Version 33 (modified by 14 years ago) ( diff ) | ,
---|
James is working on a second generation inventory script.
Currently on: Restructuring writer and correcting table assumptions
Versions:
- gather.rb:0.91
- writer.rb:1.02
- logcopy:0.04
- inventoryv2.rb:0.05
It's plan is to be simpler and less ambitious than it's predecessor, but still respect the sql table structure ("as much as possible.")
There are 4 parts to this process:
- inventoryv2.rb: execs scripts on nodes using orbit framework
- gatherer.rb: collects information using only operating system based facilities (dmesg, lsusb, lspci, ifconfig, /sys, lshw).

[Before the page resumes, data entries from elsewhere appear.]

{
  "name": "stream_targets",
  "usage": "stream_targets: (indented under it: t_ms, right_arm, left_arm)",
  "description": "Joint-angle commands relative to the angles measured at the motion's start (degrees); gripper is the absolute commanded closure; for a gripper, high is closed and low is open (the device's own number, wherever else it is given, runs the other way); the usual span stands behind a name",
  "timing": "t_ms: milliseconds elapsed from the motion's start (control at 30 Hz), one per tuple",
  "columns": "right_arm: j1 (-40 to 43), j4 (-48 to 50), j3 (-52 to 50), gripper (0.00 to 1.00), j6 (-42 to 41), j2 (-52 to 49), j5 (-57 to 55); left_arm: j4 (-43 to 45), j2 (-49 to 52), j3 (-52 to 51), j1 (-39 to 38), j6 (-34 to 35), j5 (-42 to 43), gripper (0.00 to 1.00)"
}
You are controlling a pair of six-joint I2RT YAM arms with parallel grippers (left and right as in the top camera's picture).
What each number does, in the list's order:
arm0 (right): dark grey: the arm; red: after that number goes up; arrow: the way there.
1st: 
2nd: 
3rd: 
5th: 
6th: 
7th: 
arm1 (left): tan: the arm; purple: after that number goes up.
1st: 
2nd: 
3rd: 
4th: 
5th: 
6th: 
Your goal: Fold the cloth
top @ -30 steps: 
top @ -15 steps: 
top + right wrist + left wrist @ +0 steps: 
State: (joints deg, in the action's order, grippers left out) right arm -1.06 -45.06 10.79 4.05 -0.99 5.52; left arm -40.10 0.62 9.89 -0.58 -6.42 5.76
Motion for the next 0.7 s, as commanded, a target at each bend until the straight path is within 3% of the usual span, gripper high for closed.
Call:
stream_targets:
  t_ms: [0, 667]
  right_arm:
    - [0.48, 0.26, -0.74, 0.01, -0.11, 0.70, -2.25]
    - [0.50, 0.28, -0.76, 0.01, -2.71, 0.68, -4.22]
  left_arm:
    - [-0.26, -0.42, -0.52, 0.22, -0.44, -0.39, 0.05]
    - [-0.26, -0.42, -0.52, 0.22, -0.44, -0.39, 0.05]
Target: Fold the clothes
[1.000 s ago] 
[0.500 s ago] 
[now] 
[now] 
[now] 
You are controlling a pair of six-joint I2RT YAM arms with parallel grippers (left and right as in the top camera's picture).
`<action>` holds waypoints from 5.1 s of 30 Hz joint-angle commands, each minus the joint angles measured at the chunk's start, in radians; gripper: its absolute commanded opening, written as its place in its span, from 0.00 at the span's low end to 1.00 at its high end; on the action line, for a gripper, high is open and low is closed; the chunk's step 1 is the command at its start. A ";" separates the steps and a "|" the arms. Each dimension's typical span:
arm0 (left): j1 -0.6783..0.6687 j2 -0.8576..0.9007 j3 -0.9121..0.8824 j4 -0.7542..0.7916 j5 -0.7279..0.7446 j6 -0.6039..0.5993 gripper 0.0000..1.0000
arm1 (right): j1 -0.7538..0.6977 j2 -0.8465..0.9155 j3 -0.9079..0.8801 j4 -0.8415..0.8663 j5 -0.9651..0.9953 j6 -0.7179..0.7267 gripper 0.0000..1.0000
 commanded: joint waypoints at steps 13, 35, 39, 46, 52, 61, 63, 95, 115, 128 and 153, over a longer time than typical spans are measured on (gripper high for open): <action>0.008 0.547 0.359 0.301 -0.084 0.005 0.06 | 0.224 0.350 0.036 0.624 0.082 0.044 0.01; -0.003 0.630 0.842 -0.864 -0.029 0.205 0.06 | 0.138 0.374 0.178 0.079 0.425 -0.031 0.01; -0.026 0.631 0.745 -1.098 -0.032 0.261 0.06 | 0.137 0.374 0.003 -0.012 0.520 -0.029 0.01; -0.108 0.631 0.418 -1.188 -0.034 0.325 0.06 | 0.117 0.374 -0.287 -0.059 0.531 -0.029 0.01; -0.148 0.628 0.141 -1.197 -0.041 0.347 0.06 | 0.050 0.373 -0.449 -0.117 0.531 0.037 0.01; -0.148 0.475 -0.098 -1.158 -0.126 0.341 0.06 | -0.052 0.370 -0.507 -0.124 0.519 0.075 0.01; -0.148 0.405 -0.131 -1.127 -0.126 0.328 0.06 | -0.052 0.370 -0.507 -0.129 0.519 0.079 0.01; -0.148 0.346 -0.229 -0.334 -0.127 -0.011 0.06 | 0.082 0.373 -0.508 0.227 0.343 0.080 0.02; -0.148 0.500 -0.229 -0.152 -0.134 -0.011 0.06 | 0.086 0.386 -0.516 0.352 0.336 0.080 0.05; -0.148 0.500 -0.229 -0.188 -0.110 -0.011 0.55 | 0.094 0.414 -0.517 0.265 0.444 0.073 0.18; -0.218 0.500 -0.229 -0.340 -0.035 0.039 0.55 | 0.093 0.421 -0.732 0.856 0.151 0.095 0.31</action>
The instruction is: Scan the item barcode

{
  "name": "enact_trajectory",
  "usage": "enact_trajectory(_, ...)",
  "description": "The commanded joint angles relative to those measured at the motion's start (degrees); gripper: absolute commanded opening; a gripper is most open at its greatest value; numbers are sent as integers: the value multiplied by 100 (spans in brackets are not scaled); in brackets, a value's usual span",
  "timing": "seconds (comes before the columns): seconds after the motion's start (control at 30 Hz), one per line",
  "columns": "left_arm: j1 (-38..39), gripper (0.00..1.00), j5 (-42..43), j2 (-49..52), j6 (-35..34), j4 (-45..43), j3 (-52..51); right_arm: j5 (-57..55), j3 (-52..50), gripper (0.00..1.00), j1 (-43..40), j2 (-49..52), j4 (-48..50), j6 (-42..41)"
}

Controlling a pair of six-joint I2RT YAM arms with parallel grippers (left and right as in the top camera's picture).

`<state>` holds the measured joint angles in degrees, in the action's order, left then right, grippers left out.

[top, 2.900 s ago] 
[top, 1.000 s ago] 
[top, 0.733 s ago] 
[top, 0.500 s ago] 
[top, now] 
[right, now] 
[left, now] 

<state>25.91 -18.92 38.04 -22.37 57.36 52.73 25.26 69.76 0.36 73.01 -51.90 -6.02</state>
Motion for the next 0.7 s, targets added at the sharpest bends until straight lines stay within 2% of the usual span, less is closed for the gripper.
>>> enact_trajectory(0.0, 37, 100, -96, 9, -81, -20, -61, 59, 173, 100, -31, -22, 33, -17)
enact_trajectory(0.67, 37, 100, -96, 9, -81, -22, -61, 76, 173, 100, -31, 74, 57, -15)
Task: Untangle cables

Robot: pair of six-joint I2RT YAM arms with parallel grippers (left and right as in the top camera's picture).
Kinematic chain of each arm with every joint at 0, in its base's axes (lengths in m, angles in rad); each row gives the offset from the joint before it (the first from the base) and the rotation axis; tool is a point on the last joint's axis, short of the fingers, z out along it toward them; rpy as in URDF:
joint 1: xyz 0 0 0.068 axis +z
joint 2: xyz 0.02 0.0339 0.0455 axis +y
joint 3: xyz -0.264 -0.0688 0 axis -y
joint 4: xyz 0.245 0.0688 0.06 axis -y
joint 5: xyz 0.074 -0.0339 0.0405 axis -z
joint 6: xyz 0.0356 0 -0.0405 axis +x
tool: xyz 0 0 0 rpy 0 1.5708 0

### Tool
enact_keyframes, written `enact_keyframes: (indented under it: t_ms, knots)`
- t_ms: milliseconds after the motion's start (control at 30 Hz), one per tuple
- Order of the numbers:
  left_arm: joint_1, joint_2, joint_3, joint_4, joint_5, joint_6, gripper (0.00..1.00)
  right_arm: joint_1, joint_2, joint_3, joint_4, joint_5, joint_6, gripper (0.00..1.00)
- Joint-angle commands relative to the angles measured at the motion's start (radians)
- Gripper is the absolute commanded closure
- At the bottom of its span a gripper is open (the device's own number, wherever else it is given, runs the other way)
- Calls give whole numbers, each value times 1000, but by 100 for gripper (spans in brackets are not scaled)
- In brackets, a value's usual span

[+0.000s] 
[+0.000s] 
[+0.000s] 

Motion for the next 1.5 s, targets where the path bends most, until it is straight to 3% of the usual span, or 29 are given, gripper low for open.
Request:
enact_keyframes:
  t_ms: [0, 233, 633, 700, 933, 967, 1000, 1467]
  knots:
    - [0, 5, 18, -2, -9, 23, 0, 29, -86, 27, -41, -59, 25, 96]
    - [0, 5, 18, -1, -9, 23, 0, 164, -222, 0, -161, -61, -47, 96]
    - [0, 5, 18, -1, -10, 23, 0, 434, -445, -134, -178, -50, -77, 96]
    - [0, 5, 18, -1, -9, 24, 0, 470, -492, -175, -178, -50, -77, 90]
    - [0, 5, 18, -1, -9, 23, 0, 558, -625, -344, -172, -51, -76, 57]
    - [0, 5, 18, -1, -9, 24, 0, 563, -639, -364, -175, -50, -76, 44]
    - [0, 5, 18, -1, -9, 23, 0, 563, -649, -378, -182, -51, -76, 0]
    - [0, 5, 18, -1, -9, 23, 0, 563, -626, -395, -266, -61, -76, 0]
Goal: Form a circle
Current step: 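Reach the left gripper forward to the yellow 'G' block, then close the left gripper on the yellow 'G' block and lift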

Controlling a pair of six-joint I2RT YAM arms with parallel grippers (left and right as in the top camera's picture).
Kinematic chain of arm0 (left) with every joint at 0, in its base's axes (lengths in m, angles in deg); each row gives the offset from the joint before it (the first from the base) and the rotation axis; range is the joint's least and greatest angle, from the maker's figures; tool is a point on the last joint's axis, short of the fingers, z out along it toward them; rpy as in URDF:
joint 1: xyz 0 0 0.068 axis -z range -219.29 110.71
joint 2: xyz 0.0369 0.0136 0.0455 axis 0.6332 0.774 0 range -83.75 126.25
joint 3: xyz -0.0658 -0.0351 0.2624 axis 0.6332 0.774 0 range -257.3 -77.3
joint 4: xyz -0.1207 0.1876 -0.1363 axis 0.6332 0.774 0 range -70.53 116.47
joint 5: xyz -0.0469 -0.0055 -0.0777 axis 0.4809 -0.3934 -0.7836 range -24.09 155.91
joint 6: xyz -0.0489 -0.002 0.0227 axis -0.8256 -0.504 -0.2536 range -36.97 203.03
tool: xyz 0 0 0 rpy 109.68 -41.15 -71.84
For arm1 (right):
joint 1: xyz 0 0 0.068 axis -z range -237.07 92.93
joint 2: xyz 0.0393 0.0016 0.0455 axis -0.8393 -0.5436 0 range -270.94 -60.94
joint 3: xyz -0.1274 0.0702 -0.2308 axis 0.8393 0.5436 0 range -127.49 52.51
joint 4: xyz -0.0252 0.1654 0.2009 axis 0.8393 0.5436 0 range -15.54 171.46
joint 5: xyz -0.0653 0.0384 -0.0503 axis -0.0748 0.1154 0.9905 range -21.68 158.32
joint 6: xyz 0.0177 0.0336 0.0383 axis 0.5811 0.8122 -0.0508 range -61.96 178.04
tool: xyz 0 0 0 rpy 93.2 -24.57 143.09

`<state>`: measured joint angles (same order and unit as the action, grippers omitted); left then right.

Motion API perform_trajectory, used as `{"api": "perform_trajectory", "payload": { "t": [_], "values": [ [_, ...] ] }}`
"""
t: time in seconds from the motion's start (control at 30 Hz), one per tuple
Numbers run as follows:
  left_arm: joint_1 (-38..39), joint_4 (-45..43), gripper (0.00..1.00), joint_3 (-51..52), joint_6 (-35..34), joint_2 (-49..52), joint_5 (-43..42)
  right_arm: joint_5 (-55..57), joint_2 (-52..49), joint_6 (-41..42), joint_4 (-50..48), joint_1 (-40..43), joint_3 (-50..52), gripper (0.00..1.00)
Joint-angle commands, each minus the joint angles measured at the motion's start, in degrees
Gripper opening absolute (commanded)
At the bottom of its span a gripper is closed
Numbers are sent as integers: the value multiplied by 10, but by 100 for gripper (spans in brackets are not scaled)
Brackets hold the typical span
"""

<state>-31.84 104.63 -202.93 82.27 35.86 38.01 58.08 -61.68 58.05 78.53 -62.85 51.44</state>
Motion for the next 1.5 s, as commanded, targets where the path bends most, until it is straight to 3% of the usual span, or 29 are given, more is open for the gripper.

- writer.rb: checks the mysql repository for changes from the current state. If different changes them.
- logcopy.rb: check the log file for errors, if present copies the Logs to a specfied location
The sql structure is a bit of a bit mess, the major tables of interest are:
- motherboards - List of things that can be connected to, has its own id used to tie other tables to it
- devices - List of deviced "connected" to mother boards
- device_kinds - type identifier for connected devices (an attribute of a device).
- locations - Converts x,y,testbed_id coordinates to a single integer
- nodes - maps motherboard to locations, also has an id for said mapping
- inventories - records the start and stop time of the inventory pass.
- testbeds - gives a testbed id for the specific domain, thus disambiguating node1-1
A lot of the tables are full of unused colums. I guess we'll just ignore them for now. The basic crux of an update should be the following:
- examine our IP (and hostname) to determine our current location
- We gather information about the mother board:
- Gatherer:
- Disk Size (dmesg)
- Memory Size (dmesg)
- Cpu number (dmesg)
- motherboard serial number (lshw)
- Gather information about attached devices:
- 2 wired Ethernet addresses (ifconfig, /sys)
- 2 wireless Ethernet addresses (ifconfig, /sys)
- any usb devices (lsusb, /sys)
- export to xml
- Writer:
- import xml output from gatherer
- collect identifiers from mysql based on gathered infromation (domain ⇒ testbed_id ;x,y,testbed_id ⇒ loc_id; mb_ser ⇒ mb_id ; loc_id ⇒ node_id ; )
- update mother board information if different, and stamp with current inventory number
- add kinds if they don't exist already
- update devices if diffrent and stamp with inventory number
- update node mb_id if loc, mb pair don't match
- profit.
Require Tools / Libraries
- lsusb (usbutils.deb)
- lspci (native)
- dmesg (native)
- ifconfig (native)
- libxml-simple-ruby.deb
- libmysql-ruby.deb
- lshw (lshw.deb)
- logger (ruby standard)
- ftools (ruby standard)
Gatherer: The disk size and memory size are a quick scan from dmesg. The disk size matches, but the memory size is a little off. It probably has to do with the way dmesg reports memory vs /sys reports memeory. It would be nice to find the /sys entry for consistency.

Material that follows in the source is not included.